Work instruction: Among the lines below, take the one holding "(256, 28): 1.64", the one holding "Horizontal field of view 36°, picture", and all lines between them. Set them down exactly.

..........

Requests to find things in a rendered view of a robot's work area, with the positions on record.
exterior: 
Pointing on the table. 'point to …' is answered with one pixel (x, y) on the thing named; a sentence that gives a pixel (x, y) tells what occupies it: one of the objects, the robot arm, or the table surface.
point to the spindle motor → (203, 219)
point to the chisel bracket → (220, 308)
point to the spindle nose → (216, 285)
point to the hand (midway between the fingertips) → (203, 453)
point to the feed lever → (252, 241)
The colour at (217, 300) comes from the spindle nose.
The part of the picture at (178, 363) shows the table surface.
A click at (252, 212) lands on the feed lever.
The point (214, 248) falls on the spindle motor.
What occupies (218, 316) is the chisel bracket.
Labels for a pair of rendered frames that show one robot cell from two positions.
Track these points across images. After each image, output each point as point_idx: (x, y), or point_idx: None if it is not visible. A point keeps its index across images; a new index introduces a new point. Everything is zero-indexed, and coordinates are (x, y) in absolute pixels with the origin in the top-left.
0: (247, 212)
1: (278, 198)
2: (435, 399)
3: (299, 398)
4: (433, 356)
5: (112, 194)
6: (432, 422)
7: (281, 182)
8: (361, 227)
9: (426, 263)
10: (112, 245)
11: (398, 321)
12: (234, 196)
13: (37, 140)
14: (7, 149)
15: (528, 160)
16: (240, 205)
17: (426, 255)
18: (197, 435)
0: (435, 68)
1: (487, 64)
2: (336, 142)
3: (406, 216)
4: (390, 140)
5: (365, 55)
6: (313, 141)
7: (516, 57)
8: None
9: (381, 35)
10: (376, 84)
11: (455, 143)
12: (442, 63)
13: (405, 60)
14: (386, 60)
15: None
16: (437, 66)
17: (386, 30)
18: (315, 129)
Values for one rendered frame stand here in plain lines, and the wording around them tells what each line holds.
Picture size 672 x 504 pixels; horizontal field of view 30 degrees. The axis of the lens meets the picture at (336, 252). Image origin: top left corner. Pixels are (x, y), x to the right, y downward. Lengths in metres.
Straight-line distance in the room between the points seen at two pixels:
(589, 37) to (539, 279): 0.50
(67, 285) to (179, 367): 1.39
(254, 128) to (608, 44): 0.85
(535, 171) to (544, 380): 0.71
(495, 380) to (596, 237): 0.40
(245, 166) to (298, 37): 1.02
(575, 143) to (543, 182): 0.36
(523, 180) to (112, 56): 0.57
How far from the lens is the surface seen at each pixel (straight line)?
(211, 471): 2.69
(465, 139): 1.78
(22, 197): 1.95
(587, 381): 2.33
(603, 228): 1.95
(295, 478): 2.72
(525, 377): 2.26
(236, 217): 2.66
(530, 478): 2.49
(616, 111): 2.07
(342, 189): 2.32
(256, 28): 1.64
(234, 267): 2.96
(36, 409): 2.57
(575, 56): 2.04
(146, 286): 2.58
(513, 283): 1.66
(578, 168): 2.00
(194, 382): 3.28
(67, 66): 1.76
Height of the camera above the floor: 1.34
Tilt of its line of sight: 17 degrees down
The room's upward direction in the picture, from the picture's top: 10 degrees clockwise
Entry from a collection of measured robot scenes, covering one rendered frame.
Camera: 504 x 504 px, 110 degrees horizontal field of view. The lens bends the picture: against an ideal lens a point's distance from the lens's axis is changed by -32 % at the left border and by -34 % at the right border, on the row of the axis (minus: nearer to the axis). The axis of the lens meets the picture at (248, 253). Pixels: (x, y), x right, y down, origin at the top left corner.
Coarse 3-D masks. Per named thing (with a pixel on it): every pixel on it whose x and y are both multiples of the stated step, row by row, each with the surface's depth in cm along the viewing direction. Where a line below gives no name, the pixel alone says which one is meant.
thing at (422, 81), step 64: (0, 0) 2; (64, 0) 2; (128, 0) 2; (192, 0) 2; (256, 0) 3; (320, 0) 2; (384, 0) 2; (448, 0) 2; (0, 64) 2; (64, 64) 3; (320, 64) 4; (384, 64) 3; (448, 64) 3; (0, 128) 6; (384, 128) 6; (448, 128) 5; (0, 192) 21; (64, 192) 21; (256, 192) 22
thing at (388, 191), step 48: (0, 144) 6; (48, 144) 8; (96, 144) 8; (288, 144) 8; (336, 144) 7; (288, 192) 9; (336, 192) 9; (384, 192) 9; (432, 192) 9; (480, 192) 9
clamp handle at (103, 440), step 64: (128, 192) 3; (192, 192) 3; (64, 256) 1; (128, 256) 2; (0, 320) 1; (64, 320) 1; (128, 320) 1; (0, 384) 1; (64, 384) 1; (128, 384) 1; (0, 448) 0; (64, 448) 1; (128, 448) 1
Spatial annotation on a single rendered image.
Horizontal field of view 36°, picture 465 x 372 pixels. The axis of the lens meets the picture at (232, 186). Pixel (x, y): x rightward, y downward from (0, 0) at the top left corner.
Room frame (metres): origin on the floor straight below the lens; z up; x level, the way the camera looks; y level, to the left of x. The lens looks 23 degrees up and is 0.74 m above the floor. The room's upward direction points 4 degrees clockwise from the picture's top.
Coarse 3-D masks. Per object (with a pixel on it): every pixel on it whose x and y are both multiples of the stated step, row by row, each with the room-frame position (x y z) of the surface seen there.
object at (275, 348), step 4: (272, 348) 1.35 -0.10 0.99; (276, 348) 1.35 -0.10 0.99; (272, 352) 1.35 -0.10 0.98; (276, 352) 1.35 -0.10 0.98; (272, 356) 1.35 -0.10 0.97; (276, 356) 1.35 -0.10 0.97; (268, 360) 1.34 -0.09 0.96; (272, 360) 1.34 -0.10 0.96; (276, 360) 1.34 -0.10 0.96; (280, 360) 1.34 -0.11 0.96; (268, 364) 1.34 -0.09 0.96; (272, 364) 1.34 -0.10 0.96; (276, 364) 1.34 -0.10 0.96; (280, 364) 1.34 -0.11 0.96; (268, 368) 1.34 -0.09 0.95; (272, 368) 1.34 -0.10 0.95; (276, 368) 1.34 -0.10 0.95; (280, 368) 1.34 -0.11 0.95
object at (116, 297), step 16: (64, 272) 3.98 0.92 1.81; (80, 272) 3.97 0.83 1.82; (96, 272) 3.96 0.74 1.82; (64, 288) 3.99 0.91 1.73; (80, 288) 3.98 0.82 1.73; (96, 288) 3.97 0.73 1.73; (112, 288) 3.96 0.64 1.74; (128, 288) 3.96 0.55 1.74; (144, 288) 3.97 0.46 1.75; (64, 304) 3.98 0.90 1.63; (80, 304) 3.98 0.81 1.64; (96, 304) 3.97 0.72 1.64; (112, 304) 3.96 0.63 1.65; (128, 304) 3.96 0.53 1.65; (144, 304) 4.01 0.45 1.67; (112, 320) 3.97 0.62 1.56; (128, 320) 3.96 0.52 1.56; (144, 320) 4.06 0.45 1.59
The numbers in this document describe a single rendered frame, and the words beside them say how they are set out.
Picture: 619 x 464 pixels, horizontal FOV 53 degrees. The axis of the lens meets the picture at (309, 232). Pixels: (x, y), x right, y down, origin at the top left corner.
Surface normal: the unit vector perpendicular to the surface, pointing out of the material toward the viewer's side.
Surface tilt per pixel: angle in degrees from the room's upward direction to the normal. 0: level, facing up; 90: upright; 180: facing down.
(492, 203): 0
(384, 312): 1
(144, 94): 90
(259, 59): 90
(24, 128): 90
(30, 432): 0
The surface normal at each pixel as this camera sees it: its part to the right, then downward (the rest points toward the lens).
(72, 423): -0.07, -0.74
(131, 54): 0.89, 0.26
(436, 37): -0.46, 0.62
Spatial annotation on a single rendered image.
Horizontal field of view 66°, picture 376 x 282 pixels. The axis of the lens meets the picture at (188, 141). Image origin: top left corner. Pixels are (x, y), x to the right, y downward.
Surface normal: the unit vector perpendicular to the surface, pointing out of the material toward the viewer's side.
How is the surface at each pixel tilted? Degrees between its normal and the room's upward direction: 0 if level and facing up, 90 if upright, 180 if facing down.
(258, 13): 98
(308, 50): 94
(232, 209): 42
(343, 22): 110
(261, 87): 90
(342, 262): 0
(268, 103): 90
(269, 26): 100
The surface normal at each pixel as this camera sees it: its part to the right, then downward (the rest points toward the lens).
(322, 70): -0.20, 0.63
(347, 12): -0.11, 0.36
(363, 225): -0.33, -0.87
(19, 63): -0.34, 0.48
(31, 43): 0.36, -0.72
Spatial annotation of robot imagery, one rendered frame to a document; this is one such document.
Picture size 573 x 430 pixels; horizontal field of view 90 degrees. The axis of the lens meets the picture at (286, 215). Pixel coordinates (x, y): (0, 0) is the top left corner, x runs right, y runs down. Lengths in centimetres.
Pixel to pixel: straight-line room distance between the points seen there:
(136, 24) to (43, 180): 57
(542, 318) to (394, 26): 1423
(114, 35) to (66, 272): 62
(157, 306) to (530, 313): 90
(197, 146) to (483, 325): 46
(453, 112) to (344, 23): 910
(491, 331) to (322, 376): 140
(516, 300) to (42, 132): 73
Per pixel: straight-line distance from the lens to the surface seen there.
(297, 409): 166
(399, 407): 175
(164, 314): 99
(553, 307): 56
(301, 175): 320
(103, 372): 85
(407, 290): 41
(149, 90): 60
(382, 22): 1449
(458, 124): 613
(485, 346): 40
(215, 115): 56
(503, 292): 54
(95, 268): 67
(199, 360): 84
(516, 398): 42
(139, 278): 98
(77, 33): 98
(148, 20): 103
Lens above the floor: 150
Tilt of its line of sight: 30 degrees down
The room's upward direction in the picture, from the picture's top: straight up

..........

Result:
(256, 28): 1.64
(234, 267): 2.96
(36, 409): 2.57
(575, 56): 2.04
(146, 286): 2.58
(513, 283): 1.66
(578, 168): 2.00
(194, 382): 3.28
(67, 66): 1.76
Height of the camera above the floor: 1.34
Tilt of its line of sight: 17 degrees down
The room's upward direction in the picture, from the picture's top: 10 degrees clockwise
Entry from a collection of measured robot scenes, covering one rendered frame.
Camera: 504 x 504 px, 110 degrees horizontal field of view. The lens bends the picture: against an ideal lens a point's distance from the lens's axis is changed by -32 % at the left border and by -34 % at the right border, on the row of the axis (minus: nearer to the axis). The axis of the lens meets the picture at (248, 253). Pixels: (x, y), x right, y down, origin at the top left corner.
Coarse 3-D masks. Per named thing (with a pixel on it): every pixel on it whose x and y are both multiples of the stated step, row by row, each with the surface's depth in cm along the viewing direction. Where a line below gives no name, the pixel alone says which one is meant.
thing at (422, 81), step 64: (0, 0) 2; (64, 0) 2; (128, 0) 2; (192, 0) 2; (256, 0) 3; (320, 0) 2; (384, 0) 2; (448, 0) 2; (0, 64) 2; (64, 64) 3; (320, 64) 4; (384, 64) 3; (448, 64) 3; (0, 128) 6; (384, 128) 6; (448, 128) 5; (0, 192) 21; (64, 192) 21; (256, 192) 22
thing at (388, 191), step 48: (0, 144) 6; (48, 144) 8; (96, 144) 8; (288, 144) 8; (336, 144) 7; (288, 192) 9; (336, 192) 9; (384, 192) 9; (432, 192) 9; (480, 192) 9
clamp handle at (103, 440), step 64: (128, 192) 3; (192, 192) 3; (64, 256) 1; (128, 256) 2; (0, 320) 1; (64, 320) 1; (128, 320) 1; (0, 384) 1; (64, 384) 1; (128, 384) 1; (0, 448) 0; (64, 448) 1; (128, 448) 1
Spatial annotation on a single rendered image.
Horizontal field of view 36°, picture 465 x 372 pixels. The axis of the lens meets the picture at (232, 186). Pixel (x, y): x rightward, y downward from (0, 0) at the top left corner.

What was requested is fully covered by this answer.